I was in a carpool to rehearsal with a group of girls we would call the “In Crowd” (of which I was not a part). Our mothers were all friends so by default we were all forced to tolerate each other regularly. One of them grabbed my hand to look at my nails, I had recently cut and buffed them myself. “Oh my god your nails! Look at the shape! It’s so pretty! Do they grow that way or do you have to cut them?” I was startled by the question. I said I had cut them but immediately felt her disapproval and covered saying I trimmed them along how they grew naturally. She made a noncommittal noise and we went back to riding in silence. I remember being humiliated that my nails didn’t naturally grow perfectly and that I had not lived up to expectations of this high ranking social crowd.

Remembering it now, it sparks different thoughts. Imagine, being shamed because something doesn’t come naturally. Work or any effort in doing my nails was being shamed because my body didn’t naturally fit the shape it was supposed to.

I feel as though this mentality carried over to other parts of my younger life. What hobbies or new things have I given up on because I wasn’t immediately or naturally talented? What else have I convinced myself that I just wasn’t built for?

How many other girls and women have grown up with this thought that work or developed skill isn’t as valuable as being naturally talented or beautiful?

In what world do women have nails that grow in perfect half moons, already shiny, with hair that never knots, muscles that appear in all the right places, and skills that just magically arrive when we hit certain ages?

I know a girl recently out of university who has never cooked before in her life and was confused as to why, when she tried to cook for the first time, she failed spectacularly. Like sauce on the ceiling spectacularly. She was distraught and didn’t understand. She was now an adult woman, she was supposed to be good at this stuff. Why was she, who had never chopped an onion in her life, not able to cook a basic meal the first time she turned on a stove by herself?

I hear similar stories like this all the time. Even from a few men embarrassed that they know nothing about cars, that I had to show them how to light a grill, that they haven’t magically developed “manly” talents.

How did we get to this point? Where did this world come from where we all expect ourselves to magically turn into our best selves, to pop into adulthood with all the necessary skills and appearances?

It starts young. These lessons we see as children never leave us. We feel the pressure to be so innately perfect that we fear trying, we fear failing, we fear never being good enough, so we don’t even try. Or worse, we expect the skills to just arrive without warning and beat ourselves up so thoroughly when they don’t that we spiral into further self-doubt.

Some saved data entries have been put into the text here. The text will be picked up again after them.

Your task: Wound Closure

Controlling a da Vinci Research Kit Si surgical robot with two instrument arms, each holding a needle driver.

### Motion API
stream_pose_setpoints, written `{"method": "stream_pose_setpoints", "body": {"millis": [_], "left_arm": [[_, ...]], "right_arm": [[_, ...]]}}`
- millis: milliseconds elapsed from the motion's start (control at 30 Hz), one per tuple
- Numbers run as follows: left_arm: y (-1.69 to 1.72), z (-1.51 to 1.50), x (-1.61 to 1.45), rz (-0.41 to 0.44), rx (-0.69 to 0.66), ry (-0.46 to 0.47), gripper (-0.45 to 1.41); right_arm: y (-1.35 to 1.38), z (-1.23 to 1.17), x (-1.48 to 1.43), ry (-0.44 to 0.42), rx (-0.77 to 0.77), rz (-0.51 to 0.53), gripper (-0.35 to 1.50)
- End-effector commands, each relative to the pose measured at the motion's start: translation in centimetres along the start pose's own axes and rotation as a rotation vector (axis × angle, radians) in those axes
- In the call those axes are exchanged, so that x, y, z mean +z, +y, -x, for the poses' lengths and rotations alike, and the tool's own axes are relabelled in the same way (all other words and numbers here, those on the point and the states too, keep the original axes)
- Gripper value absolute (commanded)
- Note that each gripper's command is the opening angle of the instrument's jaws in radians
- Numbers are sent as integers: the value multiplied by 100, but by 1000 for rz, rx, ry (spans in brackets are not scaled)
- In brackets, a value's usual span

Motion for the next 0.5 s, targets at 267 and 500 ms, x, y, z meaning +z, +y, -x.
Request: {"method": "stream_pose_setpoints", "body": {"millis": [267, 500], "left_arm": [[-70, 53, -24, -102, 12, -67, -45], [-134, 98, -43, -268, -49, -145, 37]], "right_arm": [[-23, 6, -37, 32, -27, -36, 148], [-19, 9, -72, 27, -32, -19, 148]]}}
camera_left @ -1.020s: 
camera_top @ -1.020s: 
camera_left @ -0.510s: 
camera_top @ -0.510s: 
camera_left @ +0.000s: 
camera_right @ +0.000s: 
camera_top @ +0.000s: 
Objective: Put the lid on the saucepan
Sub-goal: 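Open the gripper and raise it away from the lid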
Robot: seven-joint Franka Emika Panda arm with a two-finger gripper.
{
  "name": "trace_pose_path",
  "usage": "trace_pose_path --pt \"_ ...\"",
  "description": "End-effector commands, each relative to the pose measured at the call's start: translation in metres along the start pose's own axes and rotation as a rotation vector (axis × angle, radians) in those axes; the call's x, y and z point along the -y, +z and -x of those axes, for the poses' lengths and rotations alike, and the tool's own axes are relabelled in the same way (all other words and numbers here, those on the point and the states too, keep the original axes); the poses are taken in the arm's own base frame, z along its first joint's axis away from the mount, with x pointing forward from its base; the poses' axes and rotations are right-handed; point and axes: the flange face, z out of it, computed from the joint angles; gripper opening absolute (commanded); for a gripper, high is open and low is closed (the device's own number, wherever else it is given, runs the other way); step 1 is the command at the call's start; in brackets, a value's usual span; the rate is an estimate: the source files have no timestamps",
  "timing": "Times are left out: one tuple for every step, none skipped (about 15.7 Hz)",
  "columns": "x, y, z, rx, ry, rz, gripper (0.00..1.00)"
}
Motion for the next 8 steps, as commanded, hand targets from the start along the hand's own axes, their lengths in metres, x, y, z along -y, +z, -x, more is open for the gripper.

We need to stop this cycle. With ourselves and with the future generations. Failing is learning, natural talent or beauty doesn’t trump hard work and effort in our appearance.

Easier said than done certainly, and I know I still beat myself up when I don’t pick up something new as quickly as others. But I still push myself to keep trying instead. So when I tried to learn poi for the first time and whacked myself in the face, I got some ice, sat for a minute, and then tried again. And learned to dodge faster.

It’s a process. It’s always a process.

I gave advice to an intern of mine several years back, I try to remember it for myself as well.

Does it get easier as we get older? No. But I can promise you, it gets more worth it.